High-performance digital currency, foreign exchange, stock trading, and spot matching engine

Function list:

    1. Supports multiple trading strategies: FOK, FAK, GTC
    1. Rich open interfaces to facilitate quick access to mainstream payment systems and rapid development
    1. Flexible parameter configuration capability, various transaction parameter configurations take effect in real time
    1. Stable architecture, supporting high concurrency and horizontal expansion

Main Specifications:

Exchange-core is an open source market exchange core based on LMAX Disruptor, Eclipse Collections (ex. Goldman Sachs GS Collections), Real Logic Agrona, OpenHFT Chronicle-Wire, LZ4 Java, and Adaptive Radix Trees.

Exchange-core includes:

  • orders matching engine
  • risk control and accounting module
  • disk journaling and snapshots module
  • trading, admin and reports API

Designed for high scalability and pauseless 24/7 operation under high-load conditions and providing low-latency responses:

  • 3M users having 10M accounts in total
  • 100K order books (symbols) having 4M pending orders in total
  • less than 1ms worst wire-to-wire target latency for 1M+ operations per second throughput
  • 150ns per matching for large market orders

Single order book configuration is capable to process 5M operations per second on 10-years old hardware (Intel® Xeon® X5690) with moderate latency degradation:

rate 50.0% 90.0% 95.0% 99.0% 99.9% 99.99% worst
125K 0.6µs 0.9µs 1.0µs 1.4µs 4µs 24µs 41µs
250K 0.6µs 0.9µs 1.0µs 1.4µs 9µs 27µs 41µs
500K 0.6µs 0.9µs 1.0µs 1.6µs 14µs 29µs 42µs
1M 0.5µs 0.9µs 1.2µs 4µs 22µs 31µs 45µs
2M 0.5µs 1.2µs 3.9µs 10µs 30µs 39µs 60µs
3M 0.7µs 3.6µs 6.2µs 15µs 36µs 45µs 60µs
4M 1.0µs 6.0µs 9µs 25µs 45µs 55µs 70µs
5M 1.5µs 9.5µs 16µs 42µs 150µs 170µs 190µs
6M 5µs 30µs 45µs 300µs 500µs 520µs 540µs
7M 60µs 1.3ms 1.5ms 1.8ms 1.9ms 1.9ms 1.9ms

Latencies HDR Histogram

Benchmark configuration:

  • Single symbol order book.
  • 3,000,000 inbound messages are distributed as follows: 9% GTC orders, 3% IOC orders, 6% cancel commands, 82% move commands. About 6% of all messages are triggering one or more trades.
  • 1,000 active user accounts.
  • In average ~1,000 limit orders are active, placed in ~750 different price slots.
  • Latency results are only for risk processing and orders matching.
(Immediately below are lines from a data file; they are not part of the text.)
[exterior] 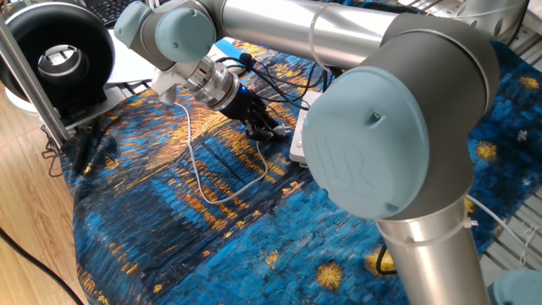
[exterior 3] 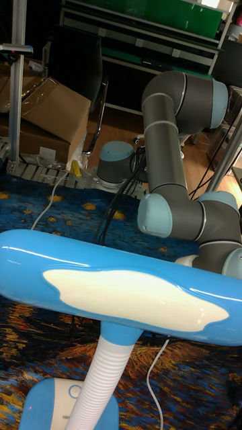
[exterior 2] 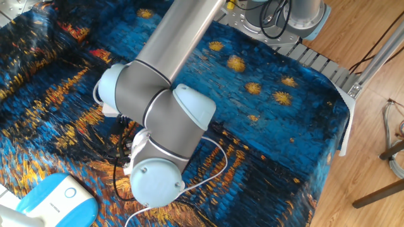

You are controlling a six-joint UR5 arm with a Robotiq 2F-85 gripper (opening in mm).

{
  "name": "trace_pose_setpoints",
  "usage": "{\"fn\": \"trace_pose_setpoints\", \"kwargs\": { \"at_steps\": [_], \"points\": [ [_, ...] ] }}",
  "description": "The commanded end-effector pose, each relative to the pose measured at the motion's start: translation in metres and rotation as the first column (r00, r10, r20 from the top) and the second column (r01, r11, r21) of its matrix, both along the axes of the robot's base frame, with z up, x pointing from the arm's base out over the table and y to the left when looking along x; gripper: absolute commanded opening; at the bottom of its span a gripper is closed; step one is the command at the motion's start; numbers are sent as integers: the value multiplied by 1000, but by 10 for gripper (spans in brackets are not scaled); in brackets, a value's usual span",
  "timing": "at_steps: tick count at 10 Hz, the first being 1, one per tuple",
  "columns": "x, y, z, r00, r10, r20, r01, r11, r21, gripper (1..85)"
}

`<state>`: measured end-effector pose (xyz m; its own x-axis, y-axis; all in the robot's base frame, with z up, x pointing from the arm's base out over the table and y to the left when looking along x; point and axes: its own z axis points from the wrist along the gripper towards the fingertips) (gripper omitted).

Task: Plug in the power cord of the desk lamp, turn on the socket, and light up the desk lamp

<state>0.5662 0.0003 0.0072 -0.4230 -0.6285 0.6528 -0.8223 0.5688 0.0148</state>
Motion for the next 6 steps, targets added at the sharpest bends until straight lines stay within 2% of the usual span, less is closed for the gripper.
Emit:
{"fn": "trace_pose_setpoints", "kwargs": {
  "at_steps": [1,4,6],
  "points": [
    [0,-1,-3,1000,-9,-1,9,1000,-6,377],
    [-11,5,-5,999,-48,-21,48,999,13,360],
    [-12,3,-5,999,-50,-23,50,999,0,343]
  ]
}}
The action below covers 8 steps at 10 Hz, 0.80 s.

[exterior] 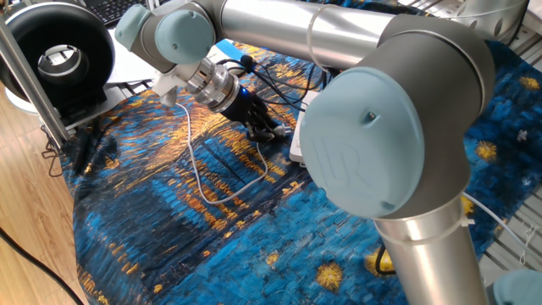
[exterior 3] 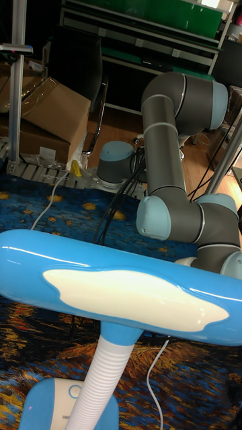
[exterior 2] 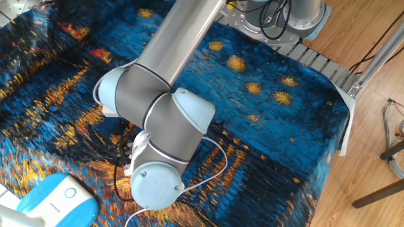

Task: Plug in the power cord of the desk lamp, turn on the socket, and light up the desk lamp

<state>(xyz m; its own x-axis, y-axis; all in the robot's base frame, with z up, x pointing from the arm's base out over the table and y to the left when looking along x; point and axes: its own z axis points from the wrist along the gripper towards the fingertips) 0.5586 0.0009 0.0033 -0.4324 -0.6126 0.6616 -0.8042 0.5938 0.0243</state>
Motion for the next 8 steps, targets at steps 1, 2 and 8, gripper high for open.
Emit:
{"fn": "trace_pose_setpoints", "kwargs": {
  "at_steps": [1,2,8],
  "points": [
    [-4,0,0,1000,-17,-9,17,1000,-5,340],
    [-4,-1,0,1000,-17,-9,17,1000,-10,340],
    [-5,-6,4,1000,-19,-7,19,999,-37,290]
  ]
}}
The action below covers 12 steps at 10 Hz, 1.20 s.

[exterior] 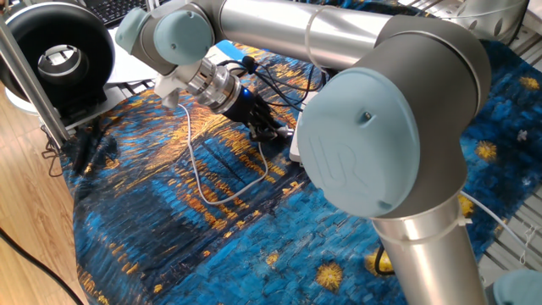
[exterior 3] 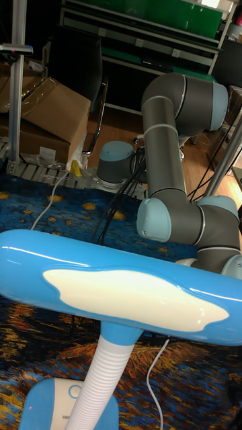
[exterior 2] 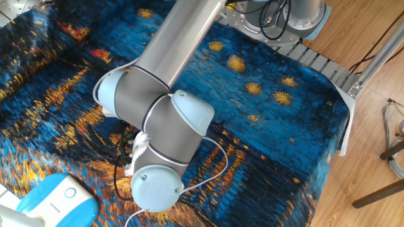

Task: Plug in the power cord of the desk lamp, turn on the socket, and light up the desk lamp

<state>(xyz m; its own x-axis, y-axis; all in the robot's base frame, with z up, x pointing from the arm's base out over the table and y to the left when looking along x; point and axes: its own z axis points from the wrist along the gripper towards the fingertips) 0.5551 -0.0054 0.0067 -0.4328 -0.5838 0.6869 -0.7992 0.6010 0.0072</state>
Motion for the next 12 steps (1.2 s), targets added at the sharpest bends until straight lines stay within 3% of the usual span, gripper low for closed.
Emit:
{"fn": "trace_pose_setpoints", "kwargs": {
  "at_steps": [1,12],
  "points": [
    [-3,-1,2,1000,-11,0,11,1000,-9,267],
    [-11,-10,12,1000,-20,-9,20,999,-25,220]
  ]
}}
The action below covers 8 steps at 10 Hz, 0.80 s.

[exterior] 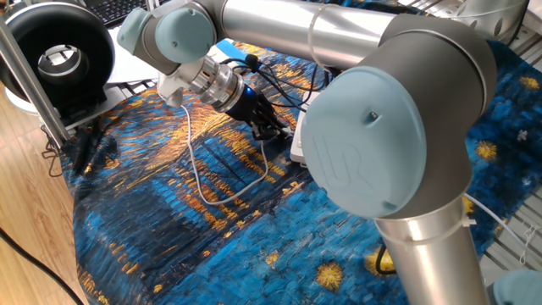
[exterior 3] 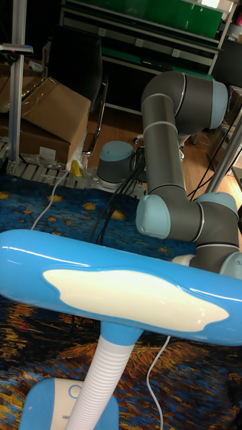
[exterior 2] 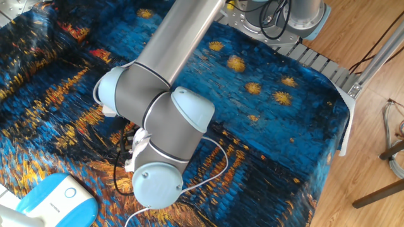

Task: Plug in the power cord of the desk lamp, turn on the socket, and light up the desk lamp

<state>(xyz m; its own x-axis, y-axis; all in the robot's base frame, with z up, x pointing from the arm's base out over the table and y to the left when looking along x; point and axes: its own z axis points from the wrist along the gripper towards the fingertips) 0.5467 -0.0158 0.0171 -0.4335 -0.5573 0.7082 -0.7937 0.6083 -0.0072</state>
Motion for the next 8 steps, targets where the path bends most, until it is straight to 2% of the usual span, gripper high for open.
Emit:
{"fn": "trace_pose_setpoints", "kwargs": {
  "at_steps": [1,2,3,4,5,7,8],
  "points": [
    [-2,-2,4,1000,-18,10,19,1000,-10,63],
    [2,-3,4,1000,-9,28,9,1000,-13,13],
    [3,5,-1,998,-29,49,28,999,23,13],
    [17,30,-18,985,-90,149,72,990,121,13],
    [20,36,-13,982,-100,159,77,987,143,13],
    [33,39,6,978,-73,194,40,985,166,13],
    [30,44,18,971,-112,211,70,978,199,13]
  ]
}}
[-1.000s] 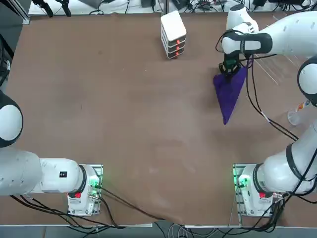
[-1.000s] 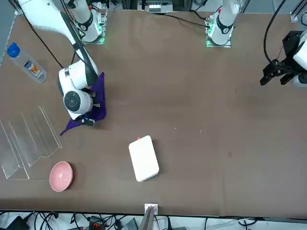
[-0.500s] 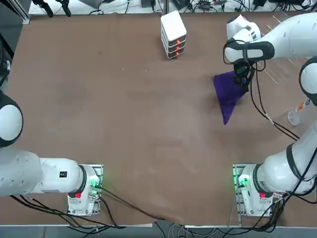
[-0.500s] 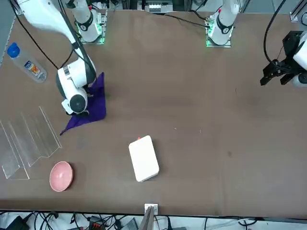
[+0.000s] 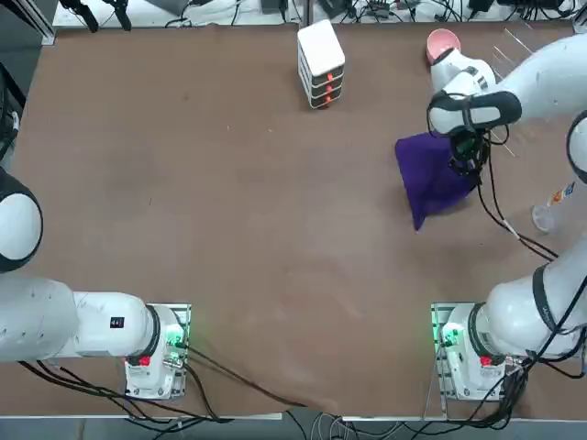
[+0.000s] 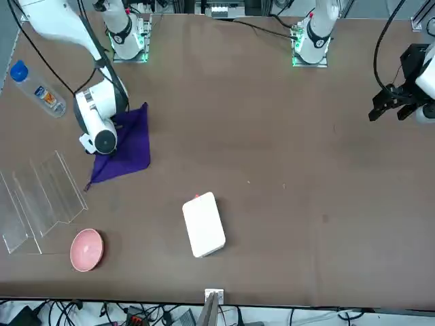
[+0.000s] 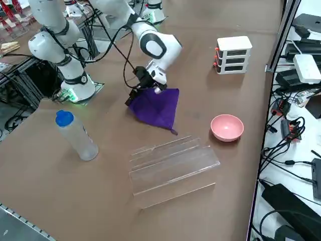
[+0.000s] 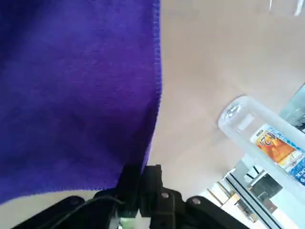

Other stuff like network interface latency, IPC, journaling is not included.
  • Test data is not bursty, meaning constant interval between commands (0.2~8µs depending on target throughput).
  • BBO prices are not changing significantly throughout the test. No avalanche orders.
  • No coordinated omission effect for latency benchmark. Any processing delay affects measurements for next following messages.
  • GC is triggered prior/after running every benchmark cycle (3,000,000 messages).
  • RHEL 7.5, network-latency tuned-adm profile, dual X5690 6 cores 3.47GHz, one socket isolated and tickless, spectre/meltdown protection disabled.

Features

  • HFT optimized. Priority is a limit-order-move operation mean latency (currently ~0.5µs). Cancel operation takes ~0.7µs, placing new order ~1.0µs;
  • In-memory working state for accounting data and order books.
  • Event-sourcing - disk journaling and journal replay support, state snapshots (serialization) and restore operations, LZ4 compression.
  • Lock-free and contention-free orders matching and risk control algorithms.
  • No floating-point arithmetic, no loss of significance is possible.
  • Matching engine and risk control operations are atomic and deterministic.
  • Pipelined multi-core processing (based on LMAX Disruptor): each CPU core is responsible for certain processing stage, user accounts shard, or symbol order books shard.
  • Two different risk processing modes (specified per symbol): direct-exchange and margin-trade.
  • Maker/taker fees (defined in quote currency units).
  • Two order books implementations: simple implementation ("Naive") and performance implementation ("Direct").
  • Order types: Immediate-or-Cancel (IOC), Good-till-Cancel (GTC), Fill-or-Kill Budget (FOK-B)
  • Testing - unit-tests, integration tests, stress tests, integrity/consistency tests.
  • Low GC pressure, objects pooling, single ring-buffer.
  • Threads affinity (requires JNA).
  • User suspend/resume operation (reduces memory consumption).
  • Core reports API (user balances, open interest).